# EXERCISE
Take the listing below and print exactly the lines starting at the line containing "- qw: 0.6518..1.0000" and ending at the line containing "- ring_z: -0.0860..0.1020", both ends included, and no others.

# DATASET CONTENT
- - - -

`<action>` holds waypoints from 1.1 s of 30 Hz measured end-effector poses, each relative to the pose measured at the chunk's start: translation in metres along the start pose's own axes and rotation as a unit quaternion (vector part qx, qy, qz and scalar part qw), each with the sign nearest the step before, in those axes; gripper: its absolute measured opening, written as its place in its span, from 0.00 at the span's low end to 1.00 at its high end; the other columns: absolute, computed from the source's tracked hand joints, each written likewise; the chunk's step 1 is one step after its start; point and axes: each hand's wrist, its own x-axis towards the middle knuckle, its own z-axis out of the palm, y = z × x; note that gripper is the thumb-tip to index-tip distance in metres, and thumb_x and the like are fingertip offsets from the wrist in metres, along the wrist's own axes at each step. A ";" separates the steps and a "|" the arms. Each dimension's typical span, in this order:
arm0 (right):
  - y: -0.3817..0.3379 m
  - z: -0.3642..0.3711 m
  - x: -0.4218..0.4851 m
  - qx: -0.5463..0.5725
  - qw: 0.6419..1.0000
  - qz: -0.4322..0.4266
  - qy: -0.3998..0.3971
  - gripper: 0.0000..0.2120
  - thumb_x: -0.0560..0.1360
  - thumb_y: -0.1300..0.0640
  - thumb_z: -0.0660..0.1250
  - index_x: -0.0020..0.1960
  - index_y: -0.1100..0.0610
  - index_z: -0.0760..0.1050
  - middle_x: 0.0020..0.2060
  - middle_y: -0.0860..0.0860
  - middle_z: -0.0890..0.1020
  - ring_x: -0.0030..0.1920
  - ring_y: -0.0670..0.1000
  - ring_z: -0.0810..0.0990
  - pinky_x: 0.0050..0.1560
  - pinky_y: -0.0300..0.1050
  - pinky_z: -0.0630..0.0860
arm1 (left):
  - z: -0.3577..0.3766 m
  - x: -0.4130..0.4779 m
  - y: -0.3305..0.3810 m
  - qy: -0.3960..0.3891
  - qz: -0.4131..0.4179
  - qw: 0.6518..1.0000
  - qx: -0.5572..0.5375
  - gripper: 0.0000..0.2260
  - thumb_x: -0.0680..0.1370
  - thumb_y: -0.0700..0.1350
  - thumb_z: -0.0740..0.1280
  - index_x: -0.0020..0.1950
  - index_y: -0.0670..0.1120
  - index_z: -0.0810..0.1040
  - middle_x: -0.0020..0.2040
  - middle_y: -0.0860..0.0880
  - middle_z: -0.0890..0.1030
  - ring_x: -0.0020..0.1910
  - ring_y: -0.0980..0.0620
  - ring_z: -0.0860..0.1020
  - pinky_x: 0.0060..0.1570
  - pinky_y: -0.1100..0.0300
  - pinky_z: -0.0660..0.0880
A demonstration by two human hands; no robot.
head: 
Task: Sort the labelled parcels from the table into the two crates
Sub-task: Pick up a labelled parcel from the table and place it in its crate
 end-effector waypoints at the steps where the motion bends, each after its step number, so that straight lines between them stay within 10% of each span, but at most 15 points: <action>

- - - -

# RESULT OF THIS TASK
  - qw: 0.6518..1.0000
  - qx: -0.5572..0.5375
  - gripper: 0.0000..0.2260
  - thumb_x: -0.0680..0.1370
  - thumb_y: -0.0700..0.1350
  - thumb_z: -0.0740..0.1280
  - index_x: -0.0020..0.1950
  - index_y: -0.0670..0.1120
  - index_z: -0.0810..0.1040
  - middle_x: -0.0020..0.2040
  - middle_y: -0.0860..0.0880
  - middle_z: -0.0890..0.1030
  - ring_x: -0.0020..0.1910
  - ring_y: -0.0980..0.0620
  - ring_z: -0.0860..0.1020

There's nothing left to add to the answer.